## Data below

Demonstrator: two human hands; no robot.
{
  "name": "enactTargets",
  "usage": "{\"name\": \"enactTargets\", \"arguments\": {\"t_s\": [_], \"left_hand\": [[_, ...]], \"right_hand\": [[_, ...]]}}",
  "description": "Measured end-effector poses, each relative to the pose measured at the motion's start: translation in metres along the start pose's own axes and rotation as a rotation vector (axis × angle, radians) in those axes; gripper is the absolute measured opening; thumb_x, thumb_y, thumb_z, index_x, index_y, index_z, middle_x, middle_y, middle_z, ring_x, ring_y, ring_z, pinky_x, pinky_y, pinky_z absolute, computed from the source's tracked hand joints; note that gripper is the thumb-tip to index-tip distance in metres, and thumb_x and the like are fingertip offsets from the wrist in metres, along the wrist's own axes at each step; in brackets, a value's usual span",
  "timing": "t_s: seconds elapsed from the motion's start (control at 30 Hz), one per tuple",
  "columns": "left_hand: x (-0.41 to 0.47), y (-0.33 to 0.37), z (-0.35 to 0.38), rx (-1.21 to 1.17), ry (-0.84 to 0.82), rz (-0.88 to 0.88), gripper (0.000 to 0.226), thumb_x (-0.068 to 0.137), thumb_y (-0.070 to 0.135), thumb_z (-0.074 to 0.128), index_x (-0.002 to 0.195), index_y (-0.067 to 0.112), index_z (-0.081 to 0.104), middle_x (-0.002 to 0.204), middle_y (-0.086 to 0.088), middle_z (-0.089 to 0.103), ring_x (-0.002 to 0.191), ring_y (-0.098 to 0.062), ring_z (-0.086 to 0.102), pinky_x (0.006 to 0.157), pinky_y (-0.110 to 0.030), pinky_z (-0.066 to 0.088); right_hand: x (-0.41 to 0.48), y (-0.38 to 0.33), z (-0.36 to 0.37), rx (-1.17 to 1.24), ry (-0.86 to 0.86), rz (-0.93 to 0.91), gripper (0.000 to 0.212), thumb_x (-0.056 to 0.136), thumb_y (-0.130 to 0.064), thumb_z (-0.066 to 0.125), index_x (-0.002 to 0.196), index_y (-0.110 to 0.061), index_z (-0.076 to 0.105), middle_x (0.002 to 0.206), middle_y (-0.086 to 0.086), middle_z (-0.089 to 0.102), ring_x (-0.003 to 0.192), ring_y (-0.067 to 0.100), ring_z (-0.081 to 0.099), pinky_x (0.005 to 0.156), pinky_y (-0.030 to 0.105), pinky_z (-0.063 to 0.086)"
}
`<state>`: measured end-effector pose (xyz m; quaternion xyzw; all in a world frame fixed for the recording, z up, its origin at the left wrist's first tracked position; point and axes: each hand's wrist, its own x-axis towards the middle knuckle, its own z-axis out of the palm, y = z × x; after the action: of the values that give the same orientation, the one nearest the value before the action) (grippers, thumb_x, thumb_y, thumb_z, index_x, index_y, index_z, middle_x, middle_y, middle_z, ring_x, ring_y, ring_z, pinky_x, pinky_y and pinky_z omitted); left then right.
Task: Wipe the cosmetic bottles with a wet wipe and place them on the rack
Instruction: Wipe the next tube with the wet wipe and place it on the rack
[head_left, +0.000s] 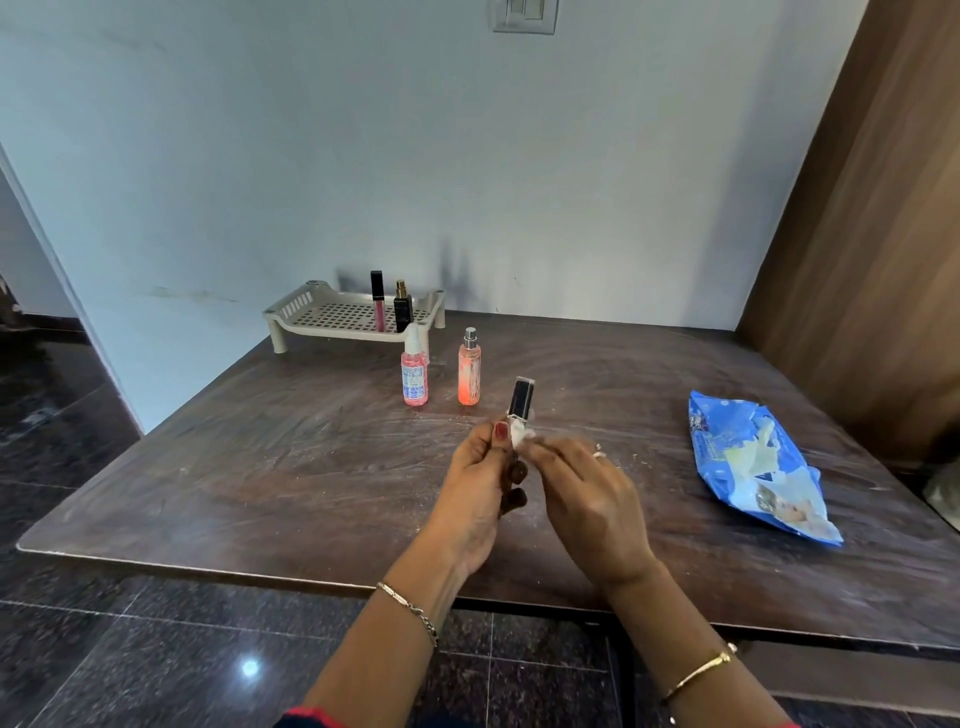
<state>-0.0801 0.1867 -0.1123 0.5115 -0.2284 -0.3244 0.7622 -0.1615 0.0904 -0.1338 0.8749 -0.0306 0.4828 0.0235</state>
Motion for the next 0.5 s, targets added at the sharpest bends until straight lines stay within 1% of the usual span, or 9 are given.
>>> {"name": "enactTargets", "arguments": {"t_s": [0.07,0.17,0.27,0.37,0.43,0.5], "left_hand": [[-0.004,-0.002,0.003,-0.007,-0.025,-0.016,0.017,0.099,0.028,0.044,0.096,0.017,0.057,0.068,0.007,0.053,0.058,-0.005,0.045,0.051,-0.02,0.037],[-0.006,-0.007,0.007,-0.019,-0.051,-0.032,0.017,0.098,0.029,0.046,0.095,0.018,0.058,0.069,0.008,0.055,0.056,-0.004,0.046,0.05,-0.02,0.037],[-0.006,-0.006,0.007,-0.078,-0.057,-0.053,0.018,0.098,0.028,0.046,0.095,0.021,0.062,0.074,0.003,0.057,0.059,-0.006,0.049,0.052,-0.022,0.039],[-0.004,-0.003,0.004,-0.146,-0.056,-0.084,0.02,0.097,0.023,0.048,0.095,0.023,0.068,0.073,0.001,0.06,0.06,-0.007,0.052,0.05,-0.021,0.04],[-0.003,-0.003,0.003,-0.173,-0.066,-0.103,0.02,0.096,0.022,0.049,0.101,0.022,0.069,0.074,0.0,0.057,0.061,-0.009,0.047,0.05,-0.021,0.034],[-0.003,-0.004,0.003,-0.204,-0.078,-0.113,0.022,0.097,0.024,0.047,0.102,0.018,0.067,0.075,0.0,0.053,0.057,-0.008,0.04,0.047,-0.021,0.025]], "right_hand": [[0.016,0.001,-0.003,-0.01,0.058,0.071,0.022,0.09,-0.008,0.053,0.102,-0.003,0.07,0.09,0.009,0.065,0.064,0.02,0.059,0.049,0.028,0.049],[0.037,0.001,-0.008,-0.053,0.097,0.149,0.024,0.087,-0.007,0.052,0.102,-0.003,0.07,0.086,0.009,0.062,0.065,0.021,0.056,0.05,0.026,0.042],[0.027,-0.008,-0.005,-0.074,0.022,0.144,0.028,0.087,-0.005,0.051,0.11,-0.003,0.067,0.094,0.011,0.062,0.065,0.021,0.056,0.05,0.028,0.046],[0.003,-0.021,-0.003,0.021,-0.032,0.152,0.032,0.085,-0.002,0.051,0.113,-0.004,0.065,0.101,0.01,0.062,0.07,0.023,0.059,0.053,0.034,0.052],[0.002,-0.022,-0.007,0.07,-0.025,0.153,0.03,0.085,-0.004,0.048,0.109,-0.002,0.066,0.096,0.01,0.062,0.069,0.024,0.059,0.05,0.036,0.051],[0.014,-0.018,-0.011,0.064,-0.007,0.162,0.03,0.087,-0.01,0.045,0.106,-0.002,0.068,0.091,0.01,0.061,0.064,0.023,0.057,0.048,0.032,0.049]]}}
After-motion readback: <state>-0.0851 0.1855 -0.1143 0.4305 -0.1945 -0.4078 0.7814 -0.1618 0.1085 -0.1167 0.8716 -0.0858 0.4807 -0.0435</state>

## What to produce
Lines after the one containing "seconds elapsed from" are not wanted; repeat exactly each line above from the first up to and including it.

## Solved exercise
Demonstrator: two human hands; no robot.
{
  "name": "enactTargets",
  "usage": "{\"name\": \"enactTargets\", \"arguments\": {\"t_s\": [_], \"left_hand\": [[_, ...]], \"right_hand\": [[_, ...]]}}",
  "description": "Measured end-effector poses, each relative to the pose measured at the motion's start: translation in metres along the start pose's own axes and rotation as a rotation vector (axis × angle, radians) in those axes; gripper is the absolute measured opening; thumb_x, thumb_y, thumb_z, index_x, index_y, index_z, middle_x, middle_y, middle_z, ring_x, ring_y, ring_z, pinky_x, pinky_y, pinky_z absolute, computed from the source's tracked hand joints; note that gripper is the thumb-tip to index-tip distance in metres, and thumb_x and the like are fingertip offsets from the wrist in metres, along the wrist's own axes at each step; in brackets, a value's usual span",
  "timing": "t_s: seconds elapsed from the motion's start (control at 30 Hz), one per tuple",

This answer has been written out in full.